● **What the exercise asks**: Up through the line that contains "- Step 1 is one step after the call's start", retype the entries exactly, beginning at the very first line.

Stored data entries:
□ □ □ □ □ □ □

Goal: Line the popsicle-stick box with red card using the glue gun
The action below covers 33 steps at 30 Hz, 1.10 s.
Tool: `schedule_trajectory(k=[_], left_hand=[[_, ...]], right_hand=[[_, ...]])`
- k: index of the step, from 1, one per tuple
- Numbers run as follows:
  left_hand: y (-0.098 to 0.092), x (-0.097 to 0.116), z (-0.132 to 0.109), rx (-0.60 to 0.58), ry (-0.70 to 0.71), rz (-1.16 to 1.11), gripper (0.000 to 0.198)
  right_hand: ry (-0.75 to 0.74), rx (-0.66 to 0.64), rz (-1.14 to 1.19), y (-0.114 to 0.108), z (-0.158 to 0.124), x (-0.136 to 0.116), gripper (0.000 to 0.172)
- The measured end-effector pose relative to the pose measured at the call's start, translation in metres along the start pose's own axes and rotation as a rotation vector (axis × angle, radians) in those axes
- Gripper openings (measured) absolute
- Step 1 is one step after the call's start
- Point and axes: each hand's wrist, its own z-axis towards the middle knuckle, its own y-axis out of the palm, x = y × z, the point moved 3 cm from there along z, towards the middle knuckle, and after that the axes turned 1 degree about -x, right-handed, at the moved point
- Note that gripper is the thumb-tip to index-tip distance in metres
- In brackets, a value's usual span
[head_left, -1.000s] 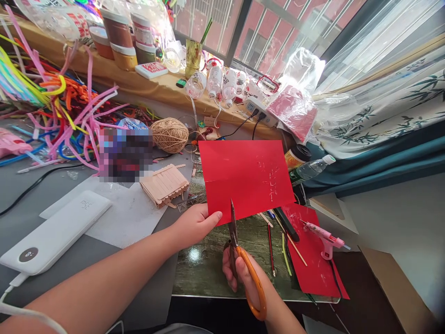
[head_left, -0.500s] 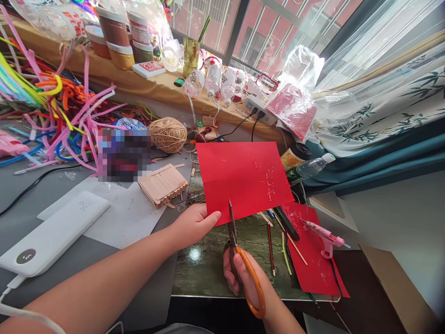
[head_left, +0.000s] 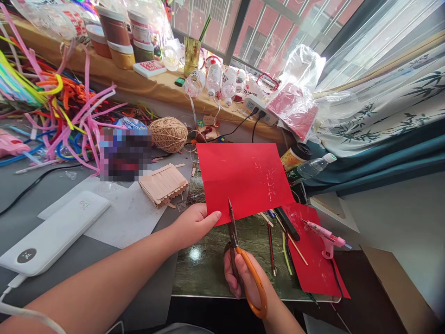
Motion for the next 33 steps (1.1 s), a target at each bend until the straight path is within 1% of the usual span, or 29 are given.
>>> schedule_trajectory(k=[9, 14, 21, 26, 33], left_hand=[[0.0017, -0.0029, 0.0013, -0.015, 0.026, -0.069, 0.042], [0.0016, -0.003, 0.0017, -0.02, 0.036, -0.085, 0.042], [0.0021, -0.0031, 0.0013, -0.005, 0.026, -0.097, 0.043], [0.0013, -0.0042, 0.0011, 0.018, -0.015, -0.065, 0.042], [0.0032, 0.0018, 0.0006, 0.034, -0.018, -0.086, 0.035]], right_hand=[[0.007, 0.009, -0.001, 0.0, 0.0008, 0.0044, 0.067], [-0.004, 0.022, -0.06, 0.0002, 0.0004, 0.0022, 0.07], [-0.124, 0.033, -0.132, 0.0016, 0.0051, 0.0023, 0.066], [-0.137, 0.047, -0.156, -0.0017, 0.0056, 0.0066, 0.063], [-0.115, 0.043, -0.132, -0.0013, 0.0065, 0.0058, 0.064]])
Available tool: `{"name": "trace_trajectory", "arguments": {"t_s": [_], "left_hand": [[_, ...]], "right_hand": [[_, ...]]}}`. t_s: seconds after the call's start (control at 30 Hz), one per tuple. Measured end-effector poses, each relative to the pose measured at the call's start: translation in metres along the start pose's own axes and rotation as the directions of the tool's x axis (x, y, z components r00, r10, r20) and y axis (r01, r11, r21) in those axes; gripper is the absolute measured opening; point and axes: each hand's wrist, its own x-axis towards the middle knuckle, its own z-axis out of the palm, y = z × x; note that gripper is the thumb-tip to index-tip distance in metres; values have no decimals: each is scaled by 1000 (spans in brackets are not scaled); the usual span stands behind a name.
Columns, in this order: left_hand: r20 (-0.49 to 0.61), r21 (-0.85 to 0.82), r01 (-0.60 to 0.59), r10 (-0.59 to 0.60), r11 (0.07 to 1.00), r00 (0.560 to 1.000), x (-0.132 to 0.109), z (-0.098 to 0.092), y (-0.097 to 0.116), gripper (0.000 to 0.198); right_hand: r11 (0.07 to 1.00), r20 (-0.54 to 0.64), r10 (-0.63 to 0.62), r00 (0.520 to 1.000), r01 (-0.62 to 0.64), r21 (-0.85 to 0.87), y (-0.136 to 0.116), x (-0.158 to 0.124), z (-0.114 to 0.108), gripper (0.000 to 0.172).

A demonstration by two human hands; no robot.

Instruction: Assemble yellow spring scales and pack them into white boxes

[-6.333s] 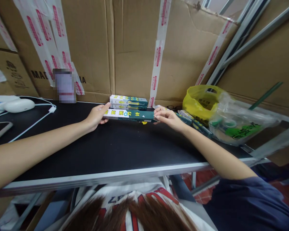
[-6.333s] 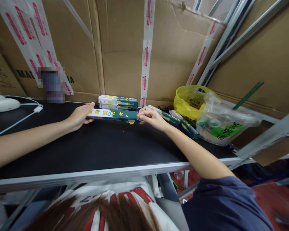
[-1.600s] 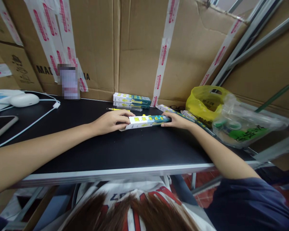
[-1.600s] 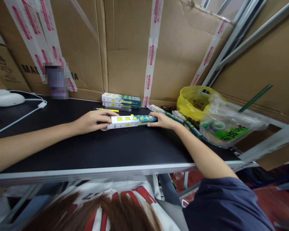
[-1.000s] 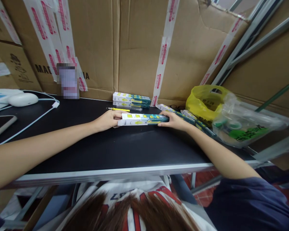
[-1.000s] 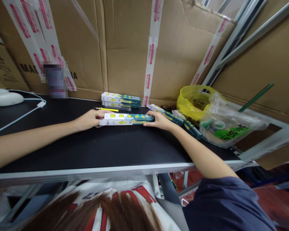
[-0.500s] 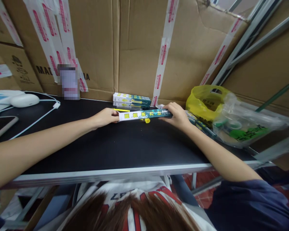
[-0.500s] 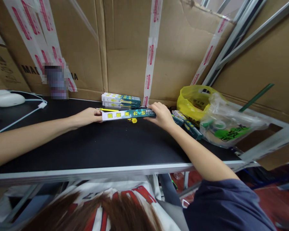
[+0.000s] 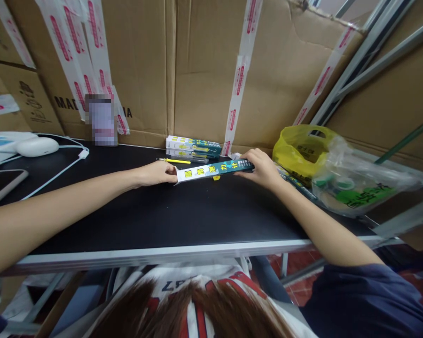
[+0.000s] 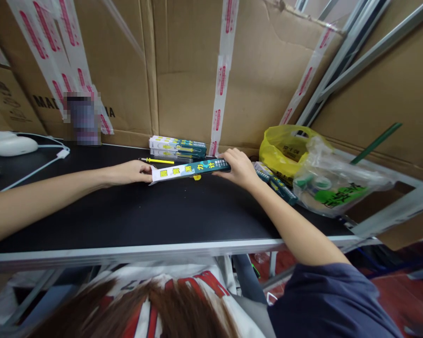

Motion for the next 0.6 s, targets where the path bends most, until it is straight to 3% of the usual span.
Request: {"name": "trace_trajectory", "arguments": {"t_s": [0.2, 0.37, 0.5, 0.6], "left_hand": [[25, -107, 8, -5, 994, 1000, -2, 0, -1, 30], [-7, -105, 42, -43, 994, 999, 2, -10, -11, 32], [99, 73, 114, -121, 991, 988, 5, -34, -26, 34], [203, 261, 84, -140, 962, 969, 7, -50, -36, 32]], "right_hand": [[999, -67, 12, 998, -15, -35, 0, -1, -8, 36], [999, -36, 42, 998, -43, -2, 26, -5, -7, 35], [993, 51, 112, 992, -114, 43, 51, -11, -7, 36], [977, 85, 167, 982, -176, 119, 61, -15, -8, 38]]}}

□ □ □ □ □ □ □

● **Answer for the task**:
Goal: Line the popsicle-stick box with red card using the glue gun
The action below covers 33 steps at 30 Hz, 1.10 s.
Tool: `schedule_trajectory(k=[_], left_hand=[[_, ...]], right_hand=[[_, ...]])`
- k: index of the step, from 1, one per tuple
- Numbers run as follows:
  left_hand: y (-0.098 to 0.092), x (-0.097 to 0.116), z (-0.132 to 0.109), rx (-0.60 to 0.58), ry (-0.70 to 0.71), rz (-1.16 to 1.11), gripper (0.000 to 0.198)
  right_hand: ry (-0.75 to 0.74), rx (-0.66 to 0.64), rz (-1.14 to 1.19), y (-0.114 to 0.108), z (-0.158 to 0.124), x (-0.136 to 0.116), gripper (0.000 to 0.172)
- The measured end-effector pose relative to the pose measured at the call's start, translation in metres along the start pose's own axes and rotation as a rotation vector (axis × angle, radians) in those axes
- Gripper openings (measured) absolute
- Step 1 is one step after the call's start

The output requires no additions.